On Facebook News in the Philippines

Using topic modeling to find trends in online news coverage

Facebook has become one of most visible sources of news in the Philippines, and it has arguably played a huge role in shaping Filipino views. We take a look at how the Philippines news cycle evolved with by using topic modeling.
natural language processing
data visualization
social commentary

TJ Palanca


March 12, 2017

1 Motivation: Social Media in the Philippines

1.1 “I read it on Facebook”

The Philippines is the social media capital of the world. According to this Huffington Post article(Revesencio 2017), “from a global average of 4.4 hours/day, the Filipino spends an average of 6.3 hours/day online via laptop and 3.3 hours/day via mobile.” It’s then no surprise that social media has become one of the main news sources for many Filipinos, and with a tumultuous 2016 Presidential Election, many issues have cropped up, from the newly elected President hitting media for “biased” news, introducing legislation around the spread of “fake news” on social media, to a campaign engineering a social media machine designed to weaponize hatred.

Embed from Getty Images
Philippines President Rodrigo Duterte (R) poses for a selfie during a meeting with the Filipino community in Singapore on December 16, 2016.
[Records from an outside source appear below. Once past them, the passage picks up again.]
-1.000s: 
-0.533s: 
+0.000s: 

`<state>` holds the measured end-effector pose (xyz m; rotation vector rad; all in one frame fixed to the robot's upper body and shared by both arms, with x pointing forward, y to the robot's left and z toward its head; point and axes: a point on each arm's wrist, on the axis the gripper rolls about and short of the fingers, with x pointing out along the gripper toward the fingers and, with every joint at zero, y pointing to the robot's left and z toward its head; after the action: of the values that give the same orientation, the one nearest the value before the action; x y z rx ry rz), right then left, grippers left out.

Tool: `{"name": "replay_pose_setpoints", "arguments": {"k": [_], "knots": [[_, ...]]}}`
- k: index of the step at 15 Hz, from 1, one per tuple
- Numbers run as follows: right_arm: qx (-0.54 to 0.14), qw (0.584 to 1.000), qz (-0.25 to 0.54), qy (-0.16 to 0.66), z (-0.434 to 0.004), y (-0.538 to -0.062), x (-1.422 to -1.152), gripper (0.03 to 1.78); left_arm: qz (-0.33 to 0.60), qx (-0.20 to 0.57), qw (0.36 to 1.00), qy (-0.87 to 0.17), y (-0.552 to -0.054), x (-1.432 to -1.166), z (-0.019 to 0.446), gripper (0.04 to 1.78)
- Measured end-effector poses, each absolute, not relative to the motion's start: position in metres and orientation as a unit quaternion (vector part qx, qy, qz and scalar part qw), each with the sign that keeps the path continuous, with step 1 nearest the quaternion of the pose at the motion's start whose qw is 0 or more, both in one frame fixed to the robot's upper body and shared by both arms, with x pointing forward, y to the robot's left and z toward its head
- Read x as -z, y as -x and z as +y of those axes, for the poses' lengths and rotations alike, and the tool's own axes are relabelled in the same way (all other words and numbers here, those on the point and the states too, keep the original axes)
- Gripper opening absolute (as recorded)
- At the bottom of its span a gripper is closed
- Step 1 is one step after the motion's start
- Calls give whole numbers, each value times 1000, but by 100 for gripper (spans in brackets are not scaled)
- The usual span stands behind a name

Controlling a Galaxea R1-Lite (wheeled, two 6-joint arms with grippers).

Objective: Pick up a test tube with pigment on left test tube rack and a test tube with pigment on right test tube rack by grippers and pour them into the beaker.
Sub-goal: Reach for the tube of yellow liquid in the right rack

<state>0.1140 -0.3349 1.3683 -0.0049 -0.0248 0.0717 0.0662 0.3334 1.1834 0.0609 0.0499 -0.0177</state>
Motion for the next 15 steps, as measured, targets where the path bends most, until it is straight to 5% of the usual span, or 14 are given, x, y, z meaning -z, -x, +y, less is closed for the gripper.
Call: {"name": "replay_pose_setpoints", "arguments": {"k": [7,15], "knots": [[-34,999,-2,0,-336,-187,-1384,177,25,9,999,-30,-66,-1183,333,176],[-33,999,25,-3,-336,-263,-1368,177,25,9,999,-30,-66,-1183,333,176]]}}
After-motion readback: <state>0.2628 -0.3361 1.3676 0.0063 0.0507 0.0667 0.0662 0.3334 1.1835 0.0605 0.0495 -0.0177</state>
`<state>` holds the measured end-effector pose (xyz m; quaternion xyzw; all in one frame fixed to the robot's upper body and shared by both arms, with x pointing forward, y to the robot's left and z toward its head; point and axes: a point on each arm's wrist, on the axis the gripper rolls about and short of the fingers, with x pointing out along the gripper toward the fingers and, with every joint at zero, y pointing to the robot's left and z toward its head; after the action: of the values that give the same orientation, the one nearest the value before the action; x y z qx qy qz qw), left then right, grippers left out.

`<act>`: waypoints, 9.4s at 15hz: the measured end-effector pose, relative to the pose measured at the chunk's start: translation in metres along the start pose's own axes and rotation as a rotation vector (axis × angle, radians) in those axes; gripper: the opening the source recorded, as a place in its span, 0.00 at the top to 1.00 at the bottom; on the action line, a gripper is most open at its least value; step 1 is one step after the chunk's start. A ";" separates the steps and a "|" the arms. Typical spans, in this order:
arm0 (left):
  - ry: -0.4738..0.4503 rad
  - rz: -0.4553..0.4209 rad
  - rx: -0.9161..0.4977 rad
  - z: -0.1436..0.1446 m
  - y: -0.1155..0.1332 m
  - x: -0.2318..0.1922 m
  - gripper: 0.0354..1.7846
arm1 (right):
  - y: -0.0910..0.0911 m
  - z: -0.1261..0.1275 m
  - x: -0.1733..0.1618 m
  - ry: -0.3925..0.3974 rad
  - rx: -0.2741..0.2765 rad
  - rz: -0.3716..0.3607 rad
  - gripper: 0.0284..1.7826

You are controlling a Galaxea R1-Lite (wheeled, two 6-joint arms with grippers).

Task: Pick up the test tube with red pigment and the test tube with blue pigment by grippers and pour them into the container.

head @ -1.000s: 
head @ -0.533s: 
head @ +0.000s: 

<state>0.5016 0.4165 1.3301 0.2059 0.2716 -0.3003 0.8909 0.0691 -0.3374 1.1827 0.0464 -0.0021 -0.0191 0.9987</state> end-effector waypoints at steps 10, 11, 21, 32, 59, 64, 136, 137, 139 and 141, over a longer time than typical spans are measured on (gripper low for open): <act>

Since social media and the internet is such a vast place, how much do we really know about the Philippine news landscape online? This series is intended to explore the phenomenon by analyzing the unstructured text information in news posts for the entire 2016.

1.2 “Biased media”

Mainstream news outlets, many of which have a significant online presence, have come under fire for apparently over or under-reporting certain events, usually against the newly-elected President and other government officials. By de-emphasizing positive news and constantly posting negative news about the administration, critics of mainstream media claim that there is an attempt to discredit the administration and turn the public opinion against them. This seems like a problem we can address and answer with data, and that’s exactly what we’ll try to do in the first part of this series.

2 Process: Topic modeling

To answer the question, we need data, and the most complete source of data is on Facebook, by far the most commonly used social media platform on the Islands, particularly the Facebook Graph API1. We extract data from this API for the top news pages in the country, then apply topic modeling to the content of the headlines, captions, and posts.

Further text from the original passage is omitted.